■ **Exercise**
Search the entries for the string "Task" and give the number of lines that hold it, nothing more.

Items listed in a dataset
* * *
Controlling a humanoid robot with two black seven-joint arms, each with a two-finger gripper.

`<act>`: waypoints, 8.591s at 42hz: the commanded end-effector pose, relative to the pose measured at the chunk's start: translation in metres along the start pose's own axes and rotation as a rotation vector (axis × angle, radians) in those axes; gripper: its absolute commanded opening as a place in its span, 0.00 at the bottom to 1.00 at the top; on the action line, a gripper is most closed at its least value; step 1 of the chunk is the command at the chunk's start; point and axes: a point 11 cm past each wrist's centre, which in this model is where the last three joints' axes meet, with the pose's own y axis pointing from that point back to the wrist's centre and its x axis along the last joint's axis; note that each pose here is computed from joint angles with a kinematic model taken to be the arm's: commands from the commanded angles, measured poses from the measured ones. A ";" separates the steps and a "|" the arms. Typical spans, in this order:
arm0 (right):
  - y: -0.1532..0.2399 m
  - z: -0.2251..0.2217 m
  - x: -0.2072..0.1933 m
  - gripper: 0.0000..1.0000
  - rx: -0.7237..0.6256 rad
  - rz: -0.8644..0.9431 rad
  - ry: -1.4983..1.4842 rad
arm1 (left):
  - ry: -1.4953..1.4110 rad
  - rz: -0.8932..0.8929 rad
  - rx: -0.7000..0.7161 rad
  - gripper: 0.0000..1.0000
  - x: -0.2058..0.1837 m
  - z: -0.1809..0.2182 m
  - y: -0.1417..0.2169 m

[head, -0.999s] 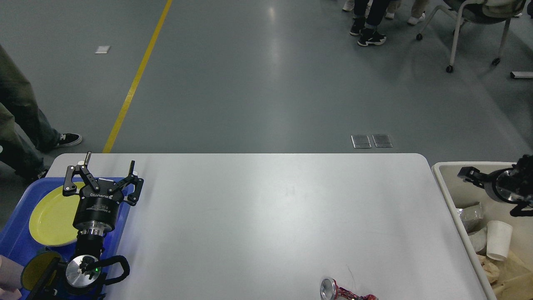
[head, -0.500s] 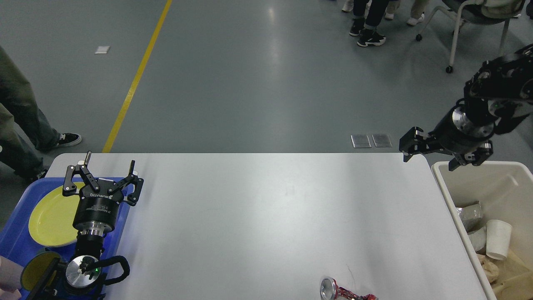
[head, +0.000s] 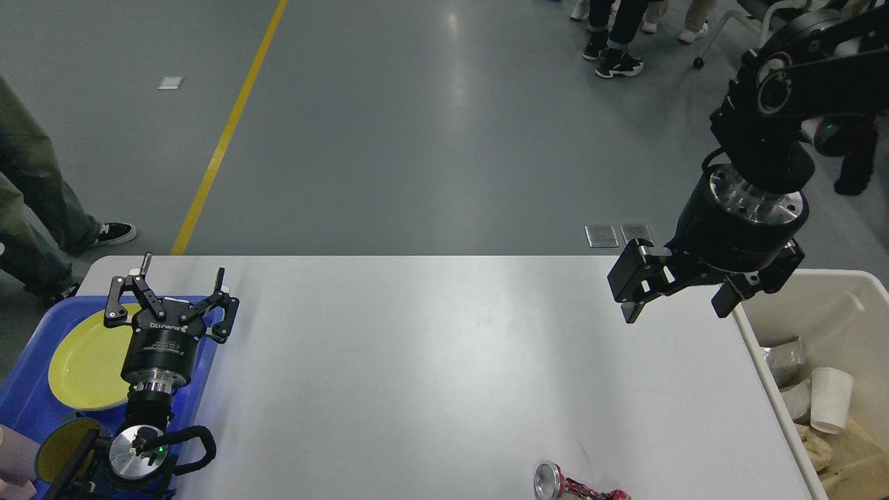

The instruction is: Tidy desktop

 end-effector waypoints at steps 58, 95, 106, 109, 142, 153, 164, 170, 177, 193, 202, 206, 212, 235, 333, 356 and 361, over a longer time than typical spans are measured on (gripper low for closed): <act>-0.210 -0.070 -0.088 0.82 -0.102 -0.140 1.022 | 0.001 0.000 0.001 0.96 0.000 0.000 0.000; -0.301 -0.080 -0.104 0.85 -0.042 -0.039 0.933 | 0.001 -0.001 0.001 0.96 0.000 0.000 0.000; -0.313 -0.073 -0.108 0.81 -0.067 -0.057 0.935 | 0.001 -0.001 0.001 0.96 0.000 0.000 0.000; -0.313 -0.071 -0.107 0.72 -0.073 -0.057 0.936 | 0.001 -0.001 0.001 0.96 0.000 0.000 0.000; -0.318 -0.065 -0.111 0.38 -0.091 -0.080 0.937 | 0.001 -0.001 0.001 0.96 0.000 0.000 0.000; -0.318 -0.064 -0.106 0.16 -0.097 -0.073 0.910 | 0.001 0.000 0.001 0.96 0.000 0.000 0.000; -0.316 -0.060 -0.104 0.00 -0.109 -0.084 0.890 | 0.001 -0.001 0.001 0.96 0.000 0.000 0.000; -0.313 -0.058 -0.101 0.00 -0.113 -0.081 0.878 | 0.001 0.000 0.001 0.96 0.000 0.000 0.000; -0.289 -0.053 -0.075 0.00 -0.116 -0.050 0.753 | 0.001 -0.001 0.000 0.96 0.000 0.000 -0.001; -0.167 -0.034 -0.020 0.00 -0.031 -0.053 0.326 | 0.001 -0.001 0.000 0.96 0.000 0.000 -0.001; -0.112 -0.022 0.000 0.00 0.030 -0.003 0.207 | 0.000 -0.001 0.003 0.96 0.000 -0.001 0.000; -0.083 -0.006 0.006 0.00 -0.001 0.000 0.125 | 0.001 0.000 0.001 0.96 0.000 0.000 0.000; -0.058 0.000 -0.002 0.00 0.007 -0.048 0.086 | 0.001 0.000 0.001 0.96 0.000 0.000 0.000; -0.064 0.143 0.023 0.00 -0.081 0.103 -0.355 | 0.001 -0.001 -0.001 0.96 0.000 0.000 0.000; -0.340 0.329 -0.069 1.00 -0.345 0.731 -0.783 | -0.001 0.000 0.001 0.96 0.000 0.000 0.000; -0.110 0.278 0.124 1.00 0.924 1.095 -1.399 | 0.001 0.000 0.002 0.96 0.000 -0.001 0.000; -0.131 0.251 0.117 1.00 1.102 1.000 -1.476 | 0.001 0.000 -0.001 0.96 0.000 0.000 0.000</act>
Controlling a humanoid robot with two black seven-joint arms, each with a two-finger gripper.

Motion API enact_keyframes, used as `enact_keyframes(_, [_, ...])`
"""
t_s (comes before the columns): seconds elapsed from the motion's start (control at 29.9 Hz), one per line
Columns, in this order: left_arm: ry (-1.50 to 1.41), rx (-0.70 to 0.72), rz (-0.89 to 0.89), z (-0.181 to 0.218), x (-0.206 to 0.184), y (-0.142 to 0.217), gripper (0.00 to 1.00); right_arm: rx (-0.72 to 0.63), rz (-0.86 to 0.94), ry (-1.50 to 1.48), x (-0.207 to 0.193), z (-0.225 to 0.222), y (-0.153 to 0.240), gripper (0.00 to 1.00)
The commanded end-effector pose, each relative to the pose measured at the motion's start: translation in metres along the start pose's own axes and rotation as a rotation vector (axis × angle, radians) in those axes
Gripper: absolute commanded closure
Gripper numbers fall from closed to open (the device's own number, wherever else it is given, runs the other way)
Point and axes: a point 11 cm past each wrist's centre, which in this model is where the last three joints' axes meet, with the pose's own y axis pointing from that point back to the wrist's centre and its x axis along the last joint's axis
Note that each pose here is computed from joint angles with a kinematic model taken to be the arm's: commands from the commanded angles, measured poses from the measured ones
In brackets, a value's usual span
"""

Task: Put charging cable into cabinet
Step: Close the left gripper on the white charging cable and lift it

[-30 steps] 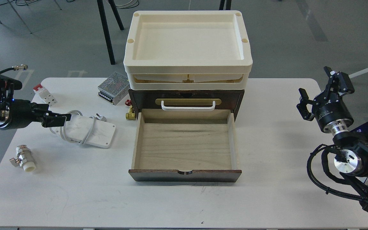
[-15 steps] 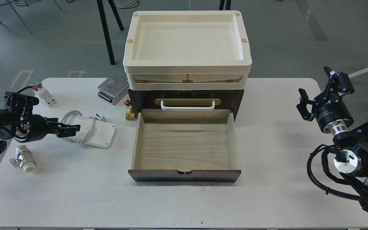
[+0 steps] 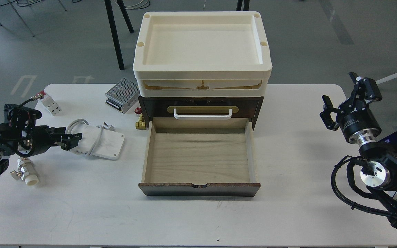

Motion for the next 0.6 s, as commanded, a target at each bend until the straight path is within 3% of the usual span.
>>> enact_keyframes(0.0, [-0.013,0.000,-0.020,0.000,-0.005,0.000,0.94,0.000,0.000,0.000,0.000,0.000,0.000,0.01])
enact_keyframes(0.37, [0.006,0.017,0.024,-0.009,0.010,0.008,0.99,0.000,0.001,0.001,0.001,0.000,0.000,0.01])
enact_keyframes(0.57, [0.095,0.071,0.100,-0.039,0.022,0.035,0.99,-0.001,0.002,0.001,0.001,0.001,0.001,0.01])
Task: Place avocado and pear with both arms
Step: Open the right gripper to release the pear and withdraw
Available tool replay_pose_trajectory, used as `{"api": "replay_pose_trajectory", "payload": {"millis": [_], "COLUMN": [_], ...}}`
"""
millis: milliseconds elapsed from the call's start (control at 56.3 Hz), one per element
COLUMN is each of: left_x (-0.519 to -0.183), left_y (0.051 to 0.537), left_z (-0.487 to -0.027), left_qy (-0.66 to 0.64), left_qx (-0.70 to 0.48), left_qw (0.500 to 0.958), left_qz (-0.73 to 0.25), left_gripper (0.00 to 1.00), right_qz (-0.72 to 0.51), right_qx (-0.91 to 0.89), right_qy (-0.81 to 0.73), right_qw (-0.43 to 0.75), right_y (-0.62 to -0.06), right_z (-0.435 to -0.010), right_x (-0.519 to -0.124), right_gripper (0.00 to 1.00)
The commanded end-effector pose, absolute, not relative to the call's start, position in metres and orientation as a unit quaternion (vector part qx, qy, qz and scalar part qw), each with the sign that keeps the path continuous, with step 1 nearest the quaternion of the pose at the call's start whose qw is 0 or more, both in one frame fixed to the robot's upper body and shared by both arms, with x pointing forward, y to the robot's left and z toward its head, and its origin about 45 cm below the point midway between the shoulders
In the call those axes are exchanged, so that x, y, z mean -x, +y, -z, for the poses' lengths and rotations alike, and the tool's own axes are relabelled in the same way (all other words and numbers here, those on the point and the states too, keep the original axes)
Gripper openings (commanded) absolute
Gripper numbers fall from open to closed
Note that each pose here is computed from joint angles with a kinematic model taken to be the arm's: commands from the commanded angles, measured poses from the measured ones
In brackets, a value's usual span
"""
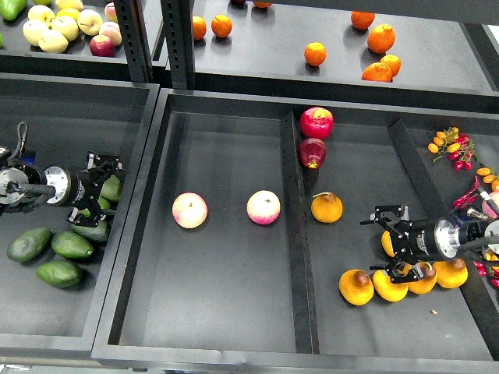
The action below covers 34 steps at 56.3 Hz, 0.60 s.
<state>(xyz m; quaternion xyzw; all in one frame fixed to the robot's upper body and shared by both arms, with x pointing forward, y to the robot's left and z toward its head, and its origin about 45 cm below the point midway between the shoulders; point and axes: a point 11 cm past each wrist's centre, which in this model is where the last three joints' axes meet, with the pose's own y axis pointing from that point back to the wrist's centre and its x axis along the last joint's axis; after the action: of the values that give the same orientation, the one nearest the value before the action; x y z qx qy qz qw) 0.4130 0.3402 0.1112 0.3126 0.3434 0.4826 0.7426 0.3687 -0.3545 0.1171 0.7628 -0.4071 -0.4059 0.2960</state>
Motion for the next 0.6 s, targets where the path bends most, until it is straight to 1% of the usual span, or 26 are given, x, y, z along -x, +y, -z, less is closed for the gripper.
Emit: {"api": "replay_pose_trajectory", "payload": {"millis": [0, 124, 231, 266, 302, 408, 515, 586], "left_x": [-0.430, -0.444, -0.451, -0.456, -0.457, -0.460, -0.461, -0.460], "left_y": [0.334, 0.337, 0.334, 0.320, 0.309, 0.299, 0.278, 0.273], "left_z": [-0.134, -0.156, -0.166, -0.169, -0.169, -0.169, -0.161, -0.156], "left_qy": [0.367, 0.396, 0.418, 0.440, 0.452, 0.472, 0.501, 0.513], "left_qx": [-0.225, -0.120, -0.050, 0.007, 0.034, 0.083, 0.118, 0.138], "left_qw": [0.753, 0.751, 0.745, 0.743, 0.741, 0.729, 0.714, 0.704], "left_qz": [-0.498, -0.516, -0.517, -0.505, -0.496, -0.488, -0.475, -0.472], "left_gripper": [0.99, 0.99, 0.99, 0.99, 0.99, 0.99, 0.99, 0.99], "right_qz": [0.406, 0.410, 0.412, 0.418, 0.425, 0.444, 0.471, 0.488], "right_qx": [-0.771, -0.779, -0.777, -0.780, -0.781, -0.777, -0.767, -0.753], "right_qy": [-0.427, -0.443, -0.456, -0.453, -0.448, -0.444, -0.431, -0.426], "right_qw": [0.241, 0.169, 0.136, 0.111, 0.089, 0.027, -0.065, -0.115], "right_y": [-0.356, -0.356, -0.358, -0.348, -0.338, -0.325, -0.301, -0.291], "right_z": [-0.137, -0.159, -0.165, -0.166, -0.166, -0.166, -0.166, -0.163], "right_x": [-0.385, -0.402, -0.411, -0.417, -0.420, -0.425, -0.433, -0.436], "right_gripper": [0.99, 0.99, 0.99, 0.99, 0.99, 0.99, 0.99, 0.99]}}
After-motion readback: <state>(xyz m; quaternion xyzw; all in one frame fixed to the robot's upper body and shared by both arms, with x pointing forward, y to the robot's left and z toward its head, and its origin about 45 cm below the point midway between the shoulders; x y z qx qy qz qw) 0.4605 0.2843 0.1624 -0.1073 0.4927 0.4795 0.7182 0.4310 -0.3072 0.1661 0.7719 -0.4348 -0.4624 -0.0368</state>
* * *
■ **Response for this exercise**
2